Where in the data below does the word "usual" appear? Copy every line that has it.

***** INFORMATION SHOWN *****

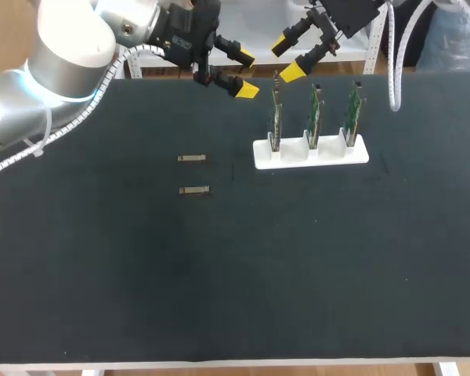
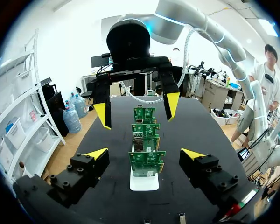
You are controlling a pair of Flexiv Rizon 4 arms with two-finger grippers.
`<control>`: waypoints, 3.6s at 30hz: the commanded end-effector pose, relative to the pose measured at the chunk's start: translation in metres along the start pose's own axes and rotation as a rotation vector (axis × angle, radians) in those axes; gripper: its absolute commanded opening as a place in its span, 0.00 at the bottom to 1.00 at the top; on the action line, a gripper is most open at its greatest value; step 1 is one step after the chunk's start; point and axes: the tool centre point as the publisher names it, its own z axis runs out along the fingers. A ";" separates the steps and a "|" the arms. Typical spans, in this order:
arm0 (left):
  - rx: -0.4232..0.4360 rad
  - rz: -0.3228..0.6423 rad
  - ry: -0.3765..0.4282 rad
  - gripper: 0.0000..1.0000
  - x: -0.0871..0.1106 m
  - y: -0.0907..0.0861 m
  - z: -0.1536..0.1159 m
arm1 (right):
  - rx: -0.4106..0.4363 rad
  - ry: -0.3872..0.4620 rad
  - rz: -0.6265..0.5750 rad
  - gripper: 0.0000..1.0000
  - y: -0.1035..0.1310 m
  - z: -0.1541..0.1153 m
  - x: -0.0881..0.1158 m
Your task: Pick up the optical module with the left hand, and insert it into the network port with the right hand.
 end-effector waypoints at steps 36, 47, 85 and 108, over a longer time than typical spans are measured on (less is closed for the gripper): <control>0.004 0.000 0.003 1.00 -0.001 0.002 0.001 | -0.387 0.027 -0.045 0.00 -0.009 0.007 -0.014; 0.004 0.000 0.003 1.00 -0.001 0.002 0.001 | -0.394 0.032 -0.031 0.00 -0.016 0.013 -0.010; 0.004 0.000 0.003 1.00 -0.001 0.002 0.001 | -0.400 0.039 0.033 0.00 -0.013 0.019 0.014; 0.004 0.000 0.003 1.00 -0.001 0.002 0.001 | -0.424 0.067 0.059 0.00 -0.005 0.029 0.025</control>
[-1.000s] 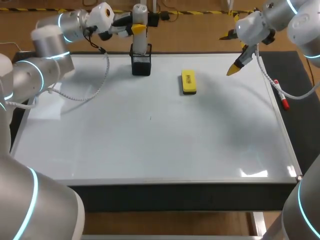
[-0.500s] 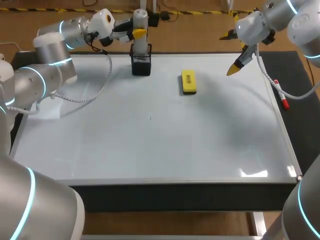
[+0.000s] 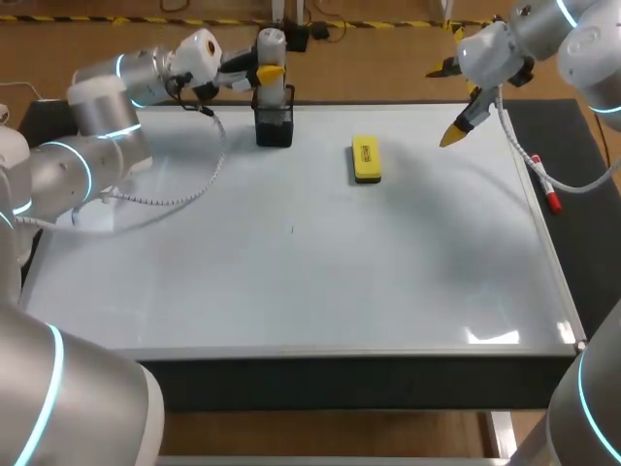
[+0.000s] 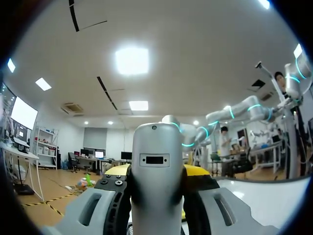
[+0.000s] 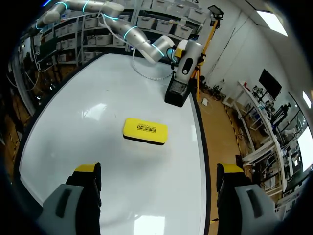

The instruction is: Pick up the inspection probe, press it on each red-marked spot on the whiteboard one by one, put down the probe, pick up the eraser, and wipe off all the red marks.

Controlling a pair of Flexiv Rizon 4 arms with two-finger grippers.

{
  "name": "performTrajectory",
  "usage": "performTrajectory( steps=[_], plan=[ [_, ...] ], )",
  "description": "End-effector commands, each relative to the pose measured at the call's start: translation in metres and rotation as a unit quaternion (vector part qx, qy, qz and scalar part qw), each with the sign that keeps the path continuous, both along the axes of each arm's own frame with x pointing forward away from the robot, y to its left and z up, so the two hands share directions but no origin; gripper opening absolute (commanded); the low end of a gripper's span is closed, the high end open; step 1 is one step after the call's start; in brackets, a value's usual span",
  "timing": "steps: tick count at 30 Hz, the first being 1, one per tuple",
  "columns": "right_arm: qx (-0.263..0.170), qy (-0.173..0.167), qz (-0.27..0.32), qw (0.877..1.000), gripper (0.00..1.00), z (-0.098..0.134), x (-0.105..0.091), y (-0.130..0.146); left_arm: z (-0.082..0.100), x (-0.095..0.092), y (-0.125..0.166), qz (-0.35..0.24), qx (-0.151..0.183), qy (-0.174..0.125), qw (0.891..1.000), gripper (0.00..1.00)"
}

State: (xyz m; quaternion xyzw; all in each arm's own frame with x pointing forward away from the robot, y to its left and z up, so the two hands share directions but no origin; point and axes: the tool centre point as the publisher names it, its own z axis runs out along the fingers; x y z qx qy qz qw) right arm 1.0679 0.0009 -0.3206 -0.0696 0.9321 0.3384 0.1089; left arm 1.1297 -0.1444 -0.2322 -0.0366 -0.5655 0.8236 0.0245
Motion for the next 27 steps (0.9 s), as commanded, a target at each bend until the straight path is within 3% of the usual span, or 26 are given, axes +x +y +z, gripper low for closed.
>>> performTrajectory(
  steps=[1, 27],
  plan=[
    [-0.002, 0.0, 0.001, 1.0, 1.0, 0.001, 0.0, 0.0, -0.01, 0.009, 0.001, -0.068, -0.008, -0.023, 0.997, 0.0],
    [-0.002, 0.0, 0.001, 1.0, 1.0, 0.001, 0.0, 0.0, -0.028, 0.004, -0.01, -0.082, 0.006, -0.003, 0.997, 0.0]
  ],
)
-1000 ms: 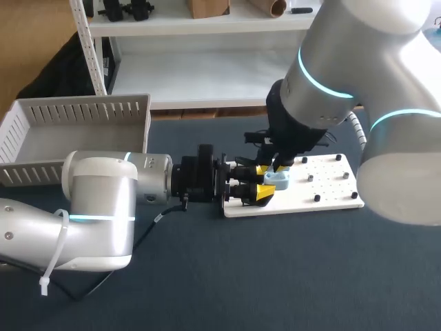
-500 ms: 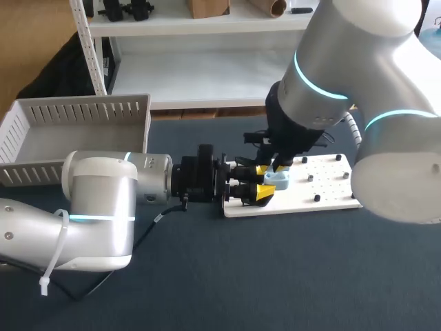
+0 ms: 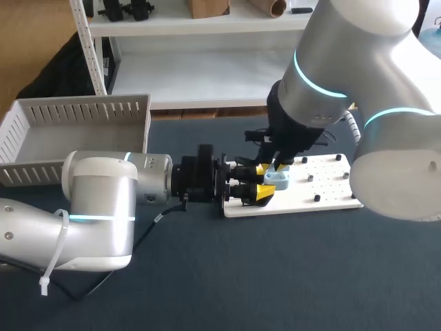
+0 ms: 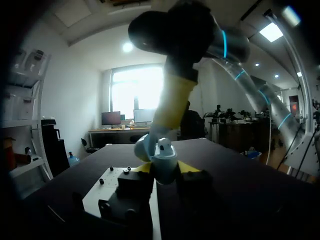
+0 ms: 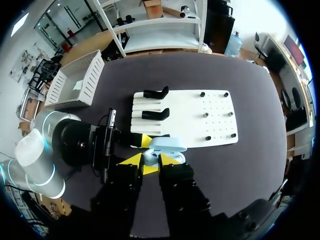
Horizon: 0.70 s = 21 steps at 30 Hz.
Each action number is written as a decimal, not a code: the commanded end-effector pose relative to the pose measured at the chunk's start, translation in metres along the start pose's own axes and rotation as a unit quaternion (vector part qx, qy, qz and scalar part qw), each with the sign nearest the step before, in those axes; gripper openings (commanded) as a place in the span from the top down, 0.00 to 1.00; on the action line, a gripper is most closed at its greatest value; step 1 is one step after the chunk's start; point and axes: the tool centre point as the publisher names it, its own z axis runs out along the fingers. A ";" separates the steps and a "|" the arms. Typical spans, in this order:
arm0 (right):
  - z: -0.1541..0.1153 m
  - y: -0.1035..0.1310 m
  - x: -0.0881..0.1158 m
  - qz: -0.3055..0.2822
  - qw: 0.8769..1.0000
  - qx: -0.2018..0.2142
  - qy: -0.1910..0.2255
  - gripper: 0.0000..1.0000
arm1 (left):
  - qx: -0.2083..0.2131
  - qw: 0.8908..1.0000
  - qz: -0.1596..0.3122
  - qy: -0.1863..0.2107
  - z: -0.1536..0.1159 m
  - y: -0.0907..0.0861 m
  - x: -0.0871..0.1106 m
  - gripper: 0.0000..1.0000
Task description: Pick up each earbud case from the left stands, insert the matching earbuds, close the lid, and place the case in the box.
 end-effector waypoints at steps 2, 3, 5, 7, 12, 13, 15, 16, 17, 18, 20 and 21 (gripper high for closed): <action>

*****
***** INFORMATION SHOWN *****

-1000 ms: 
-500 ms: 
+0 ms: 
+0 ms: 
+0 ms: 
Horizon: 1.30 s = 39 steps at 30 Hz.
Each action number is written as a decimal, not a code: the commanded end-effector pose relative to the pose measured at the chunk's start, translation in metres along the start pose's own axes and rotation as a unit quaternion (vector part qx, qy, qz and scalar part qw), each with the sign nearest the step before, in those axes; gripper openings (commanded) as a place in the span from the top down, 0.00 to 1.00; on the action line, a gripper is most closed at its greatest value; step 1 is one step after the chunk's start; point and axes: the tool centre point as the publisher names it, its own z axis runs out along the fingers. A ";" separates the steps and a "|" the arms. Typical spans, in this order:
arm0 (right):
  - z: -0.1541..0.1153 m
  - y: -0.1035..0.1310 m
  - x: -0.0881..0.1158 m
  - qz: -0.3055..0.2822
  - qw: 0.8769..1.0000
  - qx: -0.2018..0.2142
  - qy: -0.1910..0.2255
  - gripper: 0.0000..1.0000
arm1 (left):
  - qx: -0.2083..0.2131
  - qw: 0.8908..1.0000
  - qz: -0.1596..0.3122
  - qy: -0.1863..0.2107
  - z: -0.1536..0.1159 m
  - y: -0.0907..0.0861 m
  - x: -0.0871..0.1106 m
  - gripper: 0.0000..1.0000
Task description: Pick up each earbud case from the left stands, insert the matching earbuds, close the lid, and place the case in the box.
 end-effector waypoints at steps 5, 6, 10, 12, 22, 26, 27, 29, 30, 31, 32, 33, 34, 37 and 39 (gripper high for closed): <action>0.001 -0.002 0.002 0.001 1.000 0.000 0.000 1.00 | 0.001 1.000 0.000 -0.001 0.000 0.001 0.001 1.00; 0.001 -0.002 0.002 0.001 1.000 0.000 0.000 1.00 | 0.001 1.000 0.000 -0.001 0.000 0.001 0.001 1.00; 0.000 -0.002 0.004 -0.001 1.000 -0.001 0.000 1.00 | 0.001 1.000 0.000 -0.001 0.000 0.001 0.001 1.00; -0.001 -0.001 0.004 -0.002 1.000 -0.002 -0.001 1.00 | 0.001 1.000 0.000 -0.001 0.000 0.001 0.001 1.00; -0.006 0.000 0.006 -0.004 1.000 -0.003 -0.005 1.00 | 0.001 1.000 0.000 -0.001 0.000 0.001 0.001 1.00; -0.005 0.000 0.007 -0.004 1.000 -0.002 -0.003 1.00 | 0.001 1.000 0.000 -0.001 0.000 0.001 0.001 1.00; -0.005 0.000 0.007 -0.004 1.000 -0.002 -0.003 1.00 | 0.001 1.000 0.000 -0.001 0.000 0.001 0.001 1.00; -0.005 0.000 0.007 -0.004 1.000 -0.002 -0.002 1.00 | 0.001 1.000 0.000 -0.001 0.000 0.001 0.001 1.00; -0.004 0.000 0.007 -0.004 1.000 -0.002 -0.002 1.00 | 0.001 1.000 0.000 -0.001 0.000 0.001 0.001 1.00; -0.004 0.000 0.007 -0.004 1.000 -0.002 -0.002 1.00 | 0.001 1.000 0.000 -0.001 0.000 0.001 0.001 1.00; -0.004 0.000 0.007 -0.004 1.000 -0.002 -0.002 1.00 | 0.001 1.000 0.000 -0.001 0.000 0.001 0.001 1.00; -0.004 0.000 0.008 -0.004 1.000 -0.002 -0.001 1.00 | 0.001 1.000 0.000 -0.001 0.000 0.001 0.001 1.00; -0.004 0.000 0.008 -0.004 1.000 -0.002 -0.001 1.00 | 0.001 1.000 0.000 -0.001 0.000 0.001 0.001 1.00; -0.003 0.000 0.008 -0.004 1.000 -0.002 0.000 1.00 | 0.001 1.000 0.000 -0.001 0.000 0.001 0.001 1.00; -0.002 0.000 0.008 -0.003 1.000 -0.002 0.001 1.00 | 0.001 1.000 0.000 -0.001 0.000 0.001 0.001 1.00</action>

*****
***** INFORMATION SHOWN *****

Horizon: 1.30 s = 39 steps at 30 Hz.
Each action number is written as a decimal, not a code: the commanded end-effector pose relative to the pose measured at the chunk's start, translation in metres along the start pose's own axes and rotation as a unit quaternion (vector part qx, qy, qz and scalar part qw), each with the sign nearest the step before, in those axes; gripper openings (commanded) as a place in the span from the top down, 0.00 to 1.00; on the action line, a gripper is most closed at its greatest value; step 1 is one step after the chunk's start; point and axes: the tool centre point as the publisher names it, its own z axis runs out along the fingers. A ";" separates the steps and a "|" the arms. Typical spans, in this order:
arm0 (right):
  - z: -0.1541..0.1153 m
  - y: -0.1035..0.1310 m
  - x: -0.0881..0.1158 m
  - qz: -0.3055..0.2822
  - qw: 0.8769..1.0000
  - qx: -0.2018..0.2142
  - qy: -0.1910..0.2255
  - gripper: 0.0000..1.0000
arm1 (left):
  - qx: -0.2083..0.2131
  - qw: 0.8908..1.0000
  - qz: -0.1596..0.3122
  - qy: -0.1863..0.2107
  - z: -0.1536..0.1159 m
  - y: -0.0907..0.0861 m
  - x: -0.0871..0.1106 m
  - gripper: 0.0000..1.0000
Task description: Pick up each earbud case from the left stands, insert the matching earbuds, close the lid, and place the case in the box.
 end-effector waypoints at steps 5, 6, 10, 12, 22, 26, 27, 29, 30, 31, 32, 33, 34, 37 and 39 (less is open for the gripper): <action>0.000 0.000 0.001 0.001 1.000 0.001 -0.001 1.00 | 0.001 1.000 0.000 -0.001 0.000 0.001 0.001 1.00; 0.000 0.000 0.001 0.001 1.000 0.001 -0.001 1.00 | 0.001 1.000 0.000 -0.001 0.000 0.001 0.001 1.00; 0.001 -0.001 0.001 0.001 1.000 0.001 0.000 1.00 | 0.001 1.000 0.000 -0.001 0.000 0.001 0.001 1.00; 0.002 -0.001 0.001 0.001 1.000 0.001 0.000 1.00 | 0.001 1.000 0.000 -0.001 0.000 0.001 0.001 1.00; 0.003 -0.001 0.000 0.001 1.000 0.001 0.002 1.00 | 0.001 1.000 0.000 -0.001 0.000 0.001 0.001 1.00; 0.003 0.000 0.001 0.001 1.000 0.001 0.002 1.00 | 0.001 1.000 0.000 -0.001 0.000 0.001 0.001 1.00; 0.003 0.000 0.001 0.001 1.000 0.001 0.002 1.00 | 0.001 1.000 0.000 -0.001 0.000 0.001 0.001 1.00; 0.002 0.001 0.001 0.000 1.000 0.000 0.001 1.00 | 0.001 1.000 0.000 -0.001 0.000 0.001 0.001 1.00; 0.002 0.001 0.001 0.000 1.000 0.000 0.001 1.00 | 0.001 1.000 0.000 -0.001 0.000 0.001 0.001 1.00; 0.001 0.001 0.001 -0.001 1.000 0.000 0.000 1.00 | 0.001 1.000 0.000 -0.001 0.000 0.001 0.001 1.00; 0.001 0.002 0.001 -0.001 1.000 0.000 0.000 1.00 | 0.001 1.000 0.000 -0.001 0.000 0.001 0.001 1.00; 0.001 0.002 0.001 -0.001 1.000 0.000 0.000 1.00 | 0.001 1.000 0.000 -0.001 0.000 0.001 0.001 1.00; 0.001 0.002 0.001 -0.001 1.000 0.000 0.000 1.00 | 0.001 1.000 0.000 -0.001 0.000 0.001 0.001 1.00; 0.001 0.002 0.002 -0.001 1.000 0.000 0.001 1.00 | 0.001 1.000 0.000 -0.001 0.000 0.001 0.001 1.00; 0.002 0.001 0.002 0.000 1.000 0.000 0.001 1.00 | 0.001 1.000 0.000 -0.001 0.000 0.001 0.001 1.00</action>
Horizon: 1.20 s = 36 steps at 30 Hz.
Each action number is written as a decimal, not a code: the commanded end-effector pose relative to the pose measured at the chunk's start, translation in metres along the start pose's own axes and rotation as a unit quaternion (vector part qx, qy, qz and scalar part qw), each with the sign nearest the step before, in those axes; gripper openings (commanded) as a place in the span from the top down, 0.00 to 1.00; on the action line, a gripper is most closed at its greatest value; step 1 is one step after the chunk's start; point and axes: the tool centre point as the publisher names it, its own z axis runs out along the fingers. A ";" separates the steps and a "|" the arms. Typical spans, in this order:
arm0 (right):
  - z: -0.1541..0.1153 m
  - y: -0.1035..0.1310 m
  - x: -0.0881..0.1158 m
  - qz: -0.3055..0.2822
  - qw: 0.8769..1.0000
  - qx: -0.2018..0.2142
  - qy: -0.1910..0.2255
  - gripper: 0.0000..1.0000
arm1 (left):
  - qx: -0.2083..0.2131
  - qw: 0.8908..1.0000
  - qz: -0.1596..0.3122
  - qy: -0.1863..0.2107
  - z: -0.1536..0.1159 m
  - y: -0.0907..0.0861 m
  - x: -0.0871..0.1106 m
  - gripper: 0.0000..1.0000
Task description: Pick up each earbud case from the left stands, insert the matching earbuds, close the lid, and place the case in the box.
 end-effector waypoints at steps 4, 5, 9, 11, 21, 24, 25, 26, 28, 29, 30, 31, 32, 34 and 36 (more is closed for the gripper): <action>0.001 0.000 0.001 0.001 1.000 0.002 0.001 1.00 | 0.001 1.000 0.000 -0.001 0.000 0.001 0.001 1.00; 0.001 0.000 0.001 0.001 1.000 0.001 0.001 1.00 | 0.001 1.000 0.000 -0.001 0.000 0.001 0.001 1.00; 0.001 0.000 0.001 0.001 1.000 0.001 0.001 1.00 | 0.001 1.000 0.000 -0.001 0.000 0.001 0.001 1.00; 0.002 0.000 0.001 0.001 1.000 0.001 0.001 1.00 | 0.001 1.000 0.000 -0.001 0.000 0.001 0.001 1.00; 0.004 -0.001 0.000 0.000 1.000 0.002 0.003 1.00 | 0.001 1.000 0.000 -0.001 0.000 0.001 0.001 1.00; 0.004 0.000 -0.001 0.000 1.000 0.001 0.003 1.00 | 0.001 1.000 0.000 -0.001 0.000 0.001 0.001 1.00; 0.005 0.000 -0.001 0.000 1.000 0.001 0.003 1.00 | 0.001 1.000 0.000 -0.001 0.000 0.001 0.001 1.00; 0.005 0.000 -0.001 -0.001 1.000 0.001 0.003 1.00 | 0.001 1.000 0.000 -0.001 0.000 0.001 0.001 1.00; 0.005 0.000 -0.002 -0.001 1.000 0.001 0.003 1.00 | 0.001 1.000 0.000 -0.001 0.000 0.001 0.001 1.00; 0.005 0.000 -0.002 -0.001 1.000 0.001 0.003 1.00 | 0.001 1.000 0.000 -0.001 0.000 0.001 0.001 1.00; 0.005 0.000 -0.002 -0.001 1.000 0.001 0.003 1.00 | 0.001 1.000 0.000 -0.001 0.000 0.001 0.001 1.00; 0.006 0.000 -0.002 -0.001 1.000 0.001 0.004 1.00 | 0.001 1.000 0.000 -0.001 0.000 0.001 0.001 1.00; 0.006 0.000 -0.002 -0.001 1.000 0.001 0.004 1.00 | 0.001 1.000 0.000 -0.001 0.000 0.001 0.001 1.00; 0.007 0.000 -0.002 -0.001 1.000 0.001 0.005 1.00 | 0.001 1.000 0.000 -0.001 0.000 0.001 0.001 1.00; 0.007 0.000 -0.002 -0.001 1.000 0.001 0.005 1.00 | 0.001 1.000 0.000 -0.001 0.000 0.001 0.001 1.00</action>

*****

**EXERCISE OUTPUT**
  "description": "End-effector commands, each relative to the pose measured at the call's start: translation in metres and rotation as a unit quaternion (vector part qx, qy, qz and scalar part qw), each with the sign that keeps the path continuous, both along the axes of each arm's own frame with x pointing forward away from the robot, y to its left and z up, so the two hands share directions but no origin; gripper opening absolute (commanded); the low end of a gripper's span is closed, the high end open; step 1 is one step after the call's start; in brackets, a value's usual span",
Motion for the next 27 steps (0.9 s), as commanded, a target at each bend until the straight path is within 3% of the usual span, or 26 are given, axes +x +y +z, gripper low for closed.

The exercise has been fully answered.